**Information provided:**

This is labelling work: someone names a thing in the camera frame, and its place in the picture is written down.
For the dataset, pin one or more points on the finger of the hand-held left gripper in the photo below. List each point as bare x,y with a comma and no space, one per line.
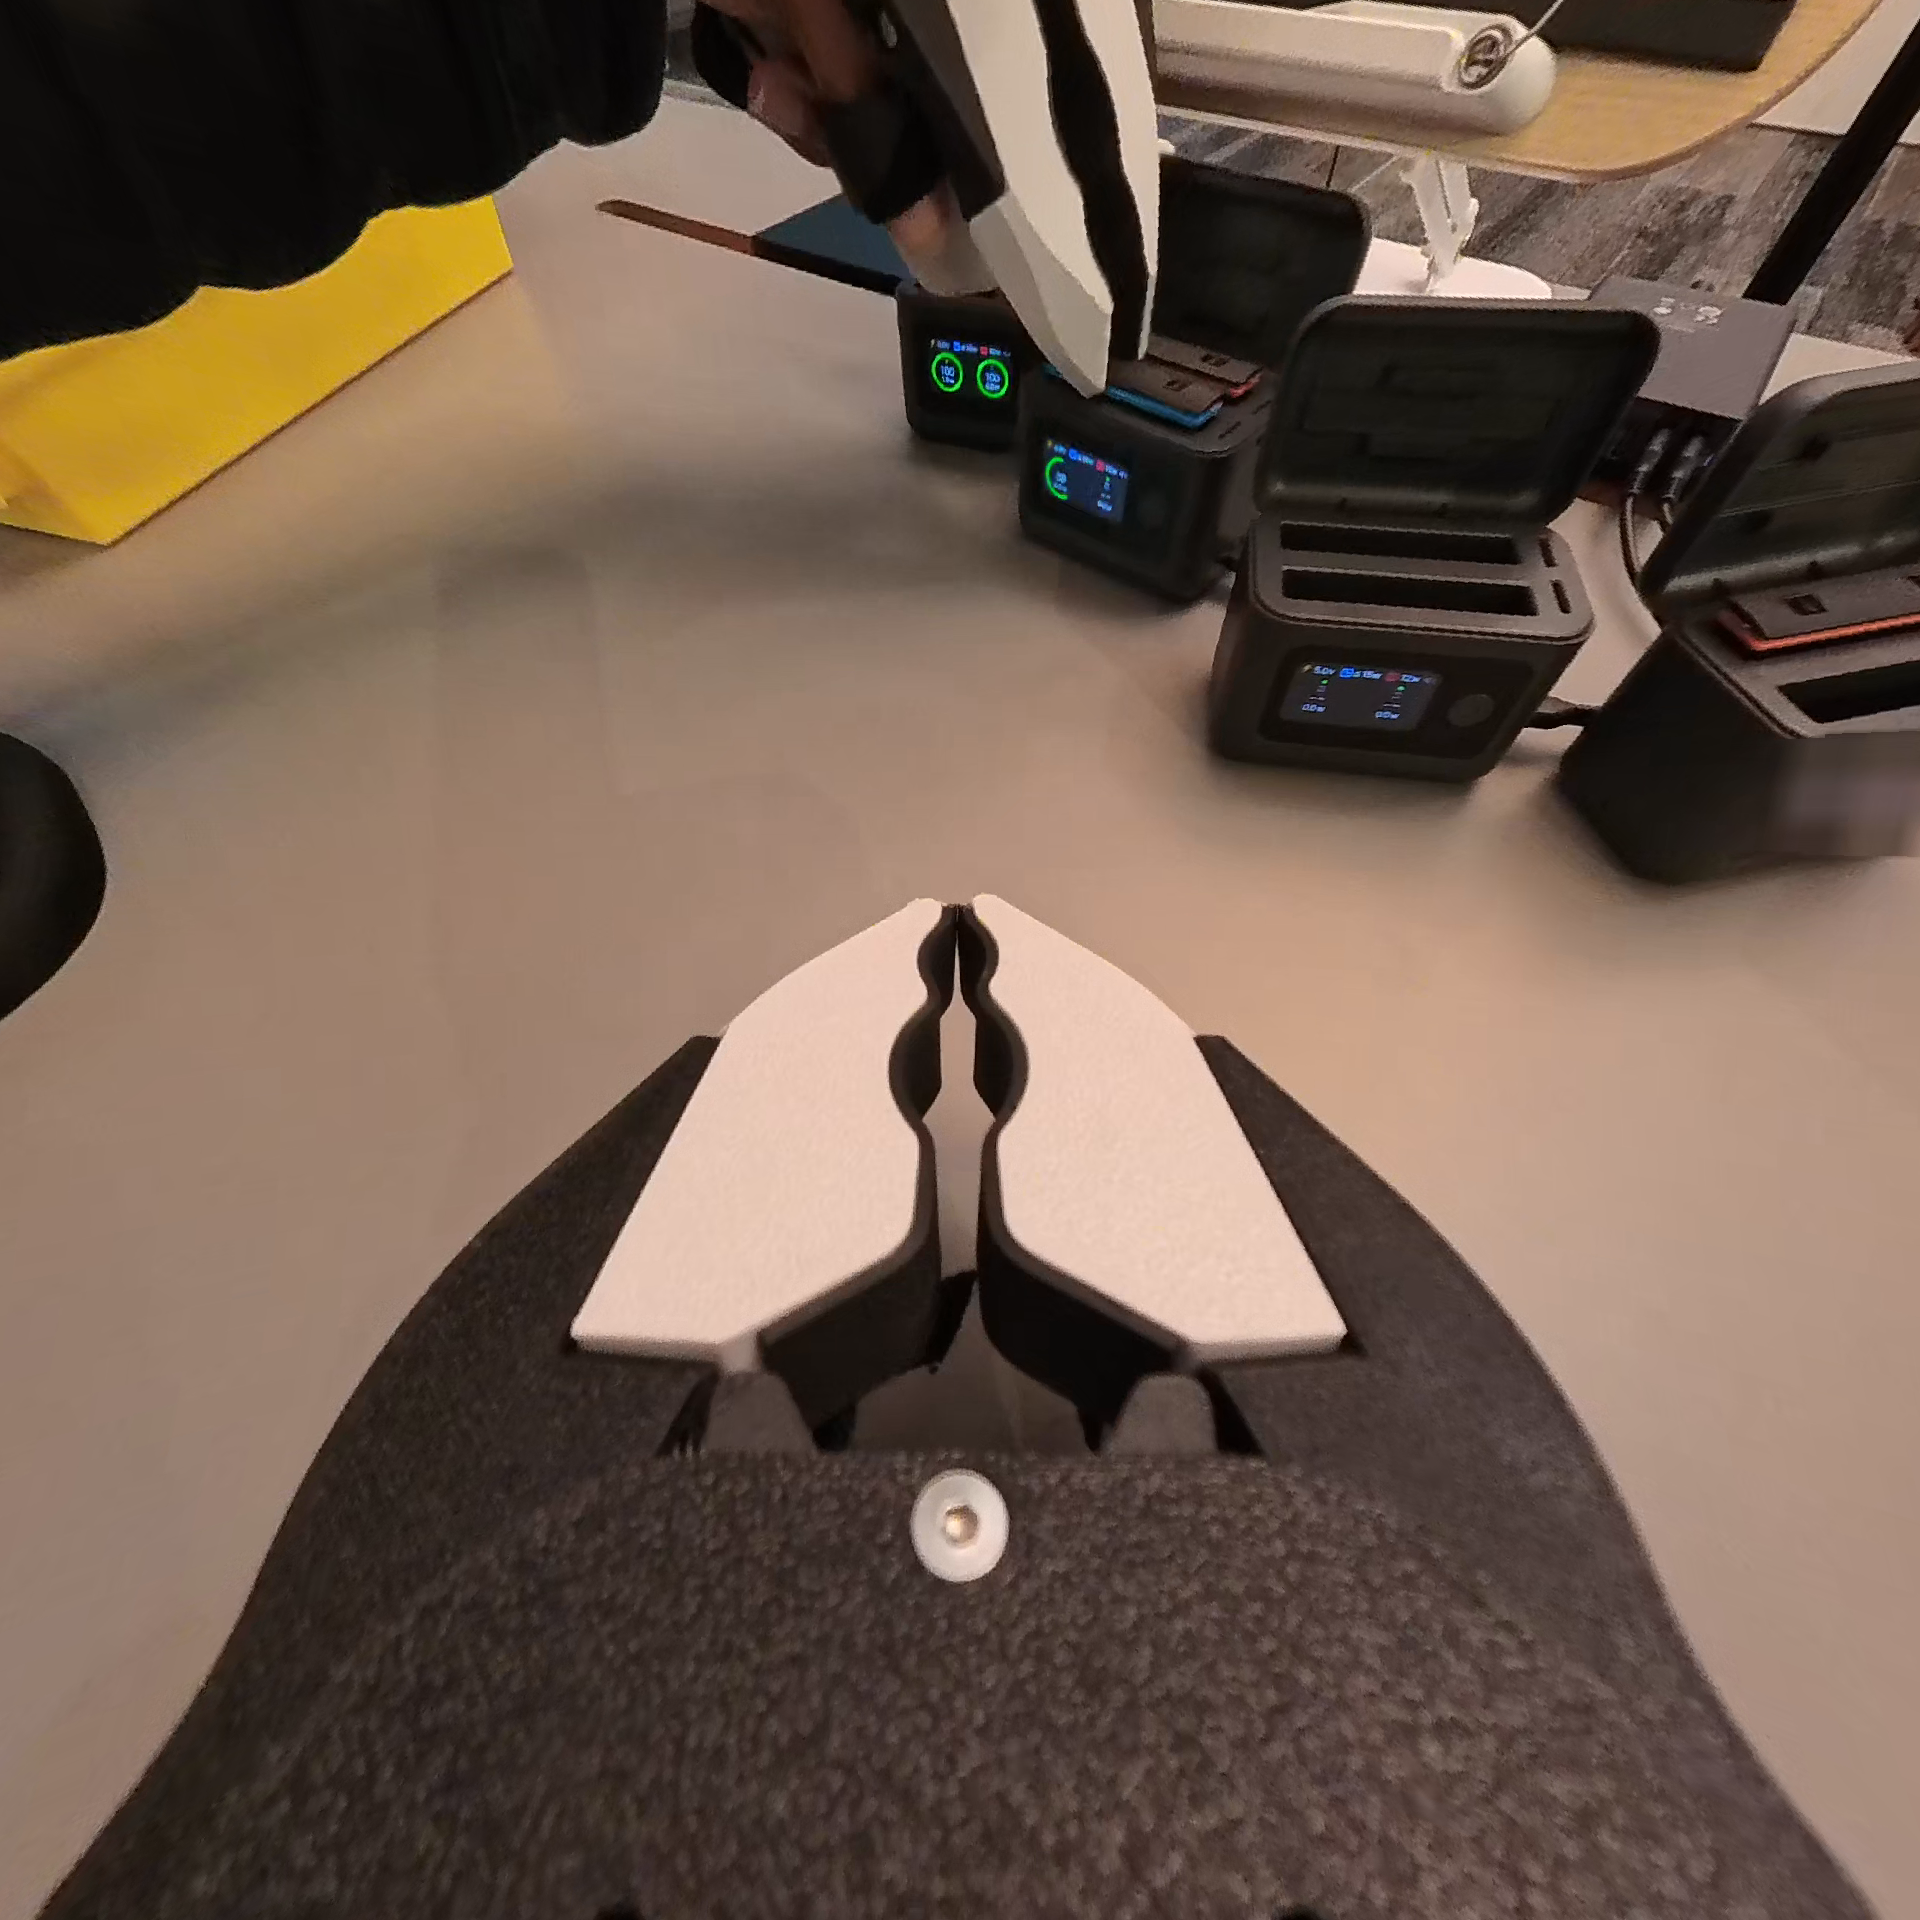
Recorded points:
1125,123
990,151

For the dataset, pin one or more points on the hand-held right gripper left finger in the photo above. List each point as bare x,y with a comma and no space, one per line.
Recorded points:
765,1171

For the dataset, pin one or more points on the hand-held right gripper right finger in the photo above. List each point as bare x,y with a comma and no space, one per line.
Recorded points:
1171,1171

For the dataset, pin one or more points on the black battery charging case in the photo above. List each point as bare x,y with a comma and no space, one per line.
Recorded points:
1381,707
960,391
1259,256
1739,781

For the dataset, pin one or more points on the black camera battery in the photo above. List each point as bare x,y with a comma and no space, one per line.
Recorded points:
1187,391
1830,623

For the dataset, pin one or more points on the yellow plastic bin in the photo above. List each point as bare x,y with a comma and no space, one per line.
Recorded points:
241,375

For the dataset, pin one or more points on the person's left forearm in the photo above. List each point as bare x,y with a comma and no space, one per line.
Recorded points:
299,151

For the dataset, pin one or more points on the person's left hand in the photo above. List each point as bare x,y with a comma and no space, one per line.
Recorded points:
795,76

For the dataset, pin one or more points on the dark flat pad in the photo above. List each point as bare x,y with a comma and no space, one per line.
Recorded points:
834,248

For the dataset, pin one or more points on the white stand base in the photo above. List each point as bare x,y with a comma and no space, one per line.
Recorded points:
1476,240

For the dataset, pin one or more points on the wooden sign board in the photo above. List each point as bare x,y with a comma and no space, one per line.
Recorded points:
1681,107

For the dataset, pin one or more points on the black multi-port power hub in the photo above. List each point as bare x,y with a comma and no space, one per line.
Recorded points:
1697,346

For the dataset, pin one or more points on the black pole stand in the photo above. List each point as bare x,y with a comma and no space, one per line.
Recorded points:
1844,151

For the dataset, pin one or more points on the black quilted pad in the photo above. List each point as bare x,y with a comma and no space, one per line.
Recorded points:
37,872

**Exercise requirements:**
Look for the word "black" throughout the material above and copy every line that has it.

**Response below:**
For the dataset, pin one or more points on the black battery charging case in the photo above. List each point as bare x,y with a comma and no space, one per line.
For the dataset, pin one or more points on the black camera battery in the photo above. List each point as bare x,y with a comma and no space, one per line.
For the dataset, pin one or more points on the black multi-port power hub in the photo above. List each point as bare x,y with a comma and no space, one per line.
For the dataset, pin one or more points on the black pole stand in the photo above. List each point as bare x,y with a comma and no space, one per line.
For the dataset, pin one or more points on the black quilted pad in the photo above. List each point as bare x,y with a comma and no space, one per line.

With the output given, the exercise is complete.